The data →
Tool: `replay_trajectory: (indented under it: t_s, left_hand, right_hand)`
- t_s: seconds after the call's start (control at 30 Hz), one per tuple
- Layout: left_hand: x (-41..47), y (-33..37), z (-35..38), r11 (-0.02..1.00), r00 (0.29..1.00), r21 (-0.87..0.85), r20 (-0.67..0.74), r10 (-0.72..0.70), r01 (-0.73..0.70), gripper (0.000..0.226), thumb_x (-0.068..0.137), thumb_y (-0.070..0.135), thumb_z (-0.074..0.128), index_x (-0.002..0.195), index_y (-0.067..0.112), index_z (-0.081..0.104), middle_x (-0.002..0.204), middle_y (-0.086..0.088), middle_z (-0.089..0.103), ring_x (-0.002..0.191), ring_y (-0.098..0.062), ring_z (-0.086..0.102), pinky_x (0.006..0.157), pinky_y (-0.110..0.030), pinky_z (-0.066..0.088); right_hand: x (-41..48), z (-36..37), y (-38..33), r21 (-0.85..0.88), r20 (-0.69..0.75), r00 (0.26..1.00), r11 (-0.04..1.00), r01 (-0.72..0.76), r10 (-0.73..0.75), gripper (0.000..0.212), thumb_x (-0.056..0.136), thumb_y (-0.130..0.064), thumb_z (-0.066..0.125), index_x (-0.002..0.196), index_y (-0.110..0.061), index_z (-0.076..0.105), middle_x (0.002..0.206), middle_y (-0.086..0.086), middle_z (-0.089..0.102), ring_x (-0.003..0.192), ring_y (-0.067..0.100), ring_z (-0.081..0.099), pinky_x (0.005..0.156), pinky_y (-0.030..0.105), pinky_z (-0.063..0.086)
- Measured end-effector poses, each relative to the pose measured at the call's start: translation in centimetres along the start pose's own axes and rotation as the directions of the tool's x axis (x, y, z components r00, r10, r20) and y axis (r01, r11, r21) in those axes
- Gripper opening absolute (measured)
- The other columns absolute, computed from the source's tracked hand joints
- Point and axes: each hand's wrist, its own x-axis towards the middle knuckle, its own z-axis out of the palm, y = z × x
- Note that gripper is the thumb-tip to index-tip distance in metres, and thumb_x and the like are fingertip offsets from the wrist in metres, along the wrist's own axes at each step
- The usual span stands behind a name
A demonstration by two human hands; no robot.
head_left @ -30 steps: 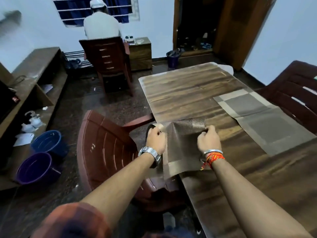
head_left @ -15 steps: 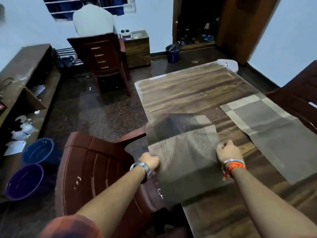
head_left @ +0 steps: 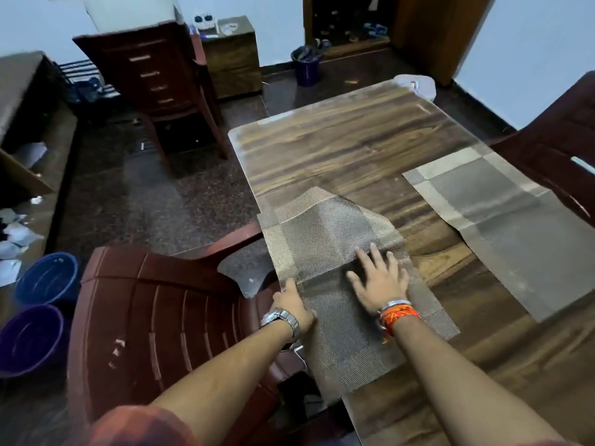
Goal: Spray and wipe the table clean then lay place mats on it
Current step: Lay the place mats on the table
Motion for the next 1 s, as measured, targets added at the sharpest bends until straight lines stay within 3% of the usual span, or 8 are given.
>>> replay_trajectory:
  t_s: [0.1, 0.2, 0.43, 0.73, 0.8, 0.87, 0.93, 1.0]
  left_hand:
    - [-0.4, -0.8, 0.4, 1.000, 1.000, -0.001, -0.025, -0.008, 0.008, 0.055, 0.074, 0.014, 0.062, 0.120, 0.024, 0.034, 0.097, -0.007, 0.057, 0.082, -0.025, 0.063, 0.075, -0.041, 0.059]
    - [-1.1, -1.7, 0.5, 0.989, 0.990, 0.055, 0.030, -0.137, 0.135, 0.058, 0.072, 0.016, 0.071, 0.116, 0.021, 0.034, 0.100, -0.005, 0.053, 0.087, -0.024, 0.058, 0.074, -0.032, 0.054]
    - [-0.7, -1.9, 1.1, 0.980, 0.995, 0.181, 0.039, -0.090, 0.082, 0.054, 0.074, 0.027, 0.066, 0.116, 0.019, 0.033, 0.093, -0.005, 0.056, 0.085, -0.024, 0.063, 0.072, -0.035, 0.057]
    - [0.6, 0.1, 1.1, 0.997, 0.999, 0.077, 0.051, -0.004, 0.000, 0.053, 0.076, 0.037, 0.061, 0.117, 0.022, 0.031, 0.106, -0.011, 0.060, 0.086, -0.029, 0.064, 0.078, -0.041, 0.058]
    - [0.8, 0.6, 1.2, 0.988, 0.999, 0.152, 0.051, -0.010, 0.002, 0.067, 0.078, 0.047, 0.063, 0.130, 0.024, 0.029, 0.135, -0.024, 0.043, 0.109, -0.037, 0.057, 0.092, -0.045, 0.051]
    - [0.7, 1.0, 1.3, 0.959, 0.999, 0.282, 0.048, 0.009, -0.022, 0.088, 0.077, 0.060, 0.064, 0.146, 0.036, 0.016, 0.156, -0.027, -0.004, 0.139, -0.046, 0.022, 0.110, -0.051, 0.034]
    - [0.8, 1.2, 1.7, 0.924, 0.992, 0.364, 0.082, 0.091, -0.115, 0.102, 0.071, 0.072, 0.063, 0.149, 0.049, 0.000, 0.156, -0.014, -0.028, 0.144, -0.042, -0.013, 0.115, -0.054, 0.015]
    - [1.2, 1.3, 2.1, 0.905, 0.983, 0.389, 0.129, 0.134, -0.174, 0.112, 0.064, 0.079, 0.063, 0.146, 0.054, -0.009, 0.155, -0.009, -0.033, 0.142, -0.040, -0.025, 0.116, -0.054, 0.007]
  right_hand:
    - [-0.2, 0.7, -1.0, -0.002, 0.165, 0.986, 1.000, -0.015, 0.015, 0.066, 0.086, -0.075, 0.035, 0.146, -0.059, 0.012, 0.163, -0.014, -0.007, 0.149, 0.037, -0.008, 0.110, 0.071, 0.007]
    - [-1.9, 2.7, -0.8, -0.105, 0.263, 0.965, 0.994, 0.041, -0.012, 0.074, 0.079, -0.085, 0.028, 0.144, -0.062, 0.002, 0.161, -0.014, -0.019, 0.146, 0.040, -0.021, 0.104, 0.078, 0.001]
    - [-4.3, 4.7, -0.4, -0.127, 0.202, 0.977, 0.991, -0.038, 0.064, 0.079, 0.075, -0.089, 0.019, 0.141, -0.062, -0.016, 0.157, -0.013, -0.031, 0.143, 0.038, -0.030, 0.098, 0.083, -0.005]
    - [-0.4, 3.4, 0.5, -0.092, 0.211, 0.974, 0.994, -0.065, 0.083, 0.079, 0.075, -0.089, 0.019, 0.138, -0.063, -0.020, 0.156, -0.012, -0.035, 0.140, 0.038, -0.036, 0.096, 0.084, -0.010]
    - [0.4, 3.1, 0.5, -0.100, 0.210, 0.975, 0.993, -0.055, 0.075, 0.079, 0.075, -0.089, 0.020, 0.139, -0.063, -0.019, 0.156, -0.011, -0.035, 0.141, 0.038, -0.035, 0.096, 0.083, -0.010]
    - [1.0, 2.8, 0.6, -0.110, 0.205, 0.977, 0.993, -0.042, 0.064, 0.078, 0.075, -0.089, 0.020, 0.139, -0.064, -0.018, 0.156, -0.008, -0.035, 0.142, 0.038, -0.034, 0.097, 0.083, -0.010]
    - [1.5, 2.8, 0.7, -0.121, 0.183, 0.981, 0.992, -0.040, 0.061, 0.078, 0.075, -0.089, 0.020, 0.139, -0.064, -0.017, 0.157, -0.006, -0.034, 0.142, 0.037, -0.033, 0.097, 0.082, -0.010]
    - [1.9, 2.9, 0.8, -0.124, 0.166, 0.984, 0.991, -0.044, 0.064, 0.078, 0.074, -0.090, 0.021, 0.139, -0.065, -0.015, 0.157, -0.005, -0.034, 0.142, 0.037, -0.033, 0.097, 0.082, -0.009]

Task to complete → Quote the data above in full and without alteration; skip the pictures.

Your solution →
Tool: `replay_trajectory: (indented under it: t_s, left_hand, right_hand)`
- t_s: seconds after the call's start (control at 30 Hz), one per tuple
- Layout: left_hand: x (-41..47), y (-33..37), z (-35..38), r11 (-0.02..1.00), r00 (0.29..1.00), r21 (-0.87..0.85), r20 (-0.67..0.74), r10 (-0.72..0.70), r01 (-0.73..0.70), gripper (0.000..0.226), thumb_x (-0.068..0.137), thumb_y (-0.070..0.135), thumb_z (-0.074..0.128), index_x (-0.002..0.195), index_y (-0.067..0.112), index_z (-0.081..0.104), middle_x (-0.002..0.204), middle_y (-0.086..0.088), middle_z (-0.089..0.103), ring_x (-0.002..0.191), ring_y (-0.098..0.062), ring_z (-0.086..0.102), pinky_x (0.006..0.157), pinky_y (-0.110..0.030), pinky_z (-0.066..0.088); right_hand: x (-41..48), z (-36..37), y (-38..33), r21 (-0.85..0.88), r20 (-0.69..0.75), r00 (0.26..1.00), r11 (-0.04..1.00), r01 (-0.72..0.76), r10 (-0.73..0.75), gripper (0.000..0.212), thumb_x (-0.056..0.136), thumb_y (-0.130..0.064), thumb_z (-0.066..0.125), index_x (-0.002..0.196), index_y (-0.110..0.061), index_z (-0.076..0.105), middle_x (0.002..0.206), middle_y (-0.086..0.086), middle_z (-0.089..0.102), ring_x (-0.003..0.192), ring_y (-0.067..0.100), ring_z (-0.081..0.099), pinky_x (0.005..0.156), pinky_y (-0.030..0.105), pinky_z (-0.063..0.086)
- Measured end-effector poses, each relative to the pose measured at the call's start: translation in centimetres along the start pose's own axes and rotation as the directions of the tool's x axis (x, y, z components r00, r10, r20) and y axis (r01, r11, r21) in those axes
- Gripper opening absolute (measured)
- The other columns absolute, computed from the source's tracked hand joints
- Point and axes: each hand's wrist, its own x-axis towards the middle knuckle, its own z-axis out of the palm, y = z × x
- Note that gripper is the thumb-tip to index-tip distance in metres, and thumb_x and the like are fingertip offsets from the wrist in metres, along the wrist's own axes at each step
- The usual span stands behind a name
A demonstration by two human hands; no robot.
head_left @ -30 steps: 
head_left @ -15 steps: 
head_left @ +0 steps: 
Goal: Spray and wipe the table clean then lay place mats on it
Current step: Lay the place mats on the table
Motion for the next 1 s, as measured, targets added at the sharpest bends until straight lines stay within 3% of the usual span, or 8 are given.
>>> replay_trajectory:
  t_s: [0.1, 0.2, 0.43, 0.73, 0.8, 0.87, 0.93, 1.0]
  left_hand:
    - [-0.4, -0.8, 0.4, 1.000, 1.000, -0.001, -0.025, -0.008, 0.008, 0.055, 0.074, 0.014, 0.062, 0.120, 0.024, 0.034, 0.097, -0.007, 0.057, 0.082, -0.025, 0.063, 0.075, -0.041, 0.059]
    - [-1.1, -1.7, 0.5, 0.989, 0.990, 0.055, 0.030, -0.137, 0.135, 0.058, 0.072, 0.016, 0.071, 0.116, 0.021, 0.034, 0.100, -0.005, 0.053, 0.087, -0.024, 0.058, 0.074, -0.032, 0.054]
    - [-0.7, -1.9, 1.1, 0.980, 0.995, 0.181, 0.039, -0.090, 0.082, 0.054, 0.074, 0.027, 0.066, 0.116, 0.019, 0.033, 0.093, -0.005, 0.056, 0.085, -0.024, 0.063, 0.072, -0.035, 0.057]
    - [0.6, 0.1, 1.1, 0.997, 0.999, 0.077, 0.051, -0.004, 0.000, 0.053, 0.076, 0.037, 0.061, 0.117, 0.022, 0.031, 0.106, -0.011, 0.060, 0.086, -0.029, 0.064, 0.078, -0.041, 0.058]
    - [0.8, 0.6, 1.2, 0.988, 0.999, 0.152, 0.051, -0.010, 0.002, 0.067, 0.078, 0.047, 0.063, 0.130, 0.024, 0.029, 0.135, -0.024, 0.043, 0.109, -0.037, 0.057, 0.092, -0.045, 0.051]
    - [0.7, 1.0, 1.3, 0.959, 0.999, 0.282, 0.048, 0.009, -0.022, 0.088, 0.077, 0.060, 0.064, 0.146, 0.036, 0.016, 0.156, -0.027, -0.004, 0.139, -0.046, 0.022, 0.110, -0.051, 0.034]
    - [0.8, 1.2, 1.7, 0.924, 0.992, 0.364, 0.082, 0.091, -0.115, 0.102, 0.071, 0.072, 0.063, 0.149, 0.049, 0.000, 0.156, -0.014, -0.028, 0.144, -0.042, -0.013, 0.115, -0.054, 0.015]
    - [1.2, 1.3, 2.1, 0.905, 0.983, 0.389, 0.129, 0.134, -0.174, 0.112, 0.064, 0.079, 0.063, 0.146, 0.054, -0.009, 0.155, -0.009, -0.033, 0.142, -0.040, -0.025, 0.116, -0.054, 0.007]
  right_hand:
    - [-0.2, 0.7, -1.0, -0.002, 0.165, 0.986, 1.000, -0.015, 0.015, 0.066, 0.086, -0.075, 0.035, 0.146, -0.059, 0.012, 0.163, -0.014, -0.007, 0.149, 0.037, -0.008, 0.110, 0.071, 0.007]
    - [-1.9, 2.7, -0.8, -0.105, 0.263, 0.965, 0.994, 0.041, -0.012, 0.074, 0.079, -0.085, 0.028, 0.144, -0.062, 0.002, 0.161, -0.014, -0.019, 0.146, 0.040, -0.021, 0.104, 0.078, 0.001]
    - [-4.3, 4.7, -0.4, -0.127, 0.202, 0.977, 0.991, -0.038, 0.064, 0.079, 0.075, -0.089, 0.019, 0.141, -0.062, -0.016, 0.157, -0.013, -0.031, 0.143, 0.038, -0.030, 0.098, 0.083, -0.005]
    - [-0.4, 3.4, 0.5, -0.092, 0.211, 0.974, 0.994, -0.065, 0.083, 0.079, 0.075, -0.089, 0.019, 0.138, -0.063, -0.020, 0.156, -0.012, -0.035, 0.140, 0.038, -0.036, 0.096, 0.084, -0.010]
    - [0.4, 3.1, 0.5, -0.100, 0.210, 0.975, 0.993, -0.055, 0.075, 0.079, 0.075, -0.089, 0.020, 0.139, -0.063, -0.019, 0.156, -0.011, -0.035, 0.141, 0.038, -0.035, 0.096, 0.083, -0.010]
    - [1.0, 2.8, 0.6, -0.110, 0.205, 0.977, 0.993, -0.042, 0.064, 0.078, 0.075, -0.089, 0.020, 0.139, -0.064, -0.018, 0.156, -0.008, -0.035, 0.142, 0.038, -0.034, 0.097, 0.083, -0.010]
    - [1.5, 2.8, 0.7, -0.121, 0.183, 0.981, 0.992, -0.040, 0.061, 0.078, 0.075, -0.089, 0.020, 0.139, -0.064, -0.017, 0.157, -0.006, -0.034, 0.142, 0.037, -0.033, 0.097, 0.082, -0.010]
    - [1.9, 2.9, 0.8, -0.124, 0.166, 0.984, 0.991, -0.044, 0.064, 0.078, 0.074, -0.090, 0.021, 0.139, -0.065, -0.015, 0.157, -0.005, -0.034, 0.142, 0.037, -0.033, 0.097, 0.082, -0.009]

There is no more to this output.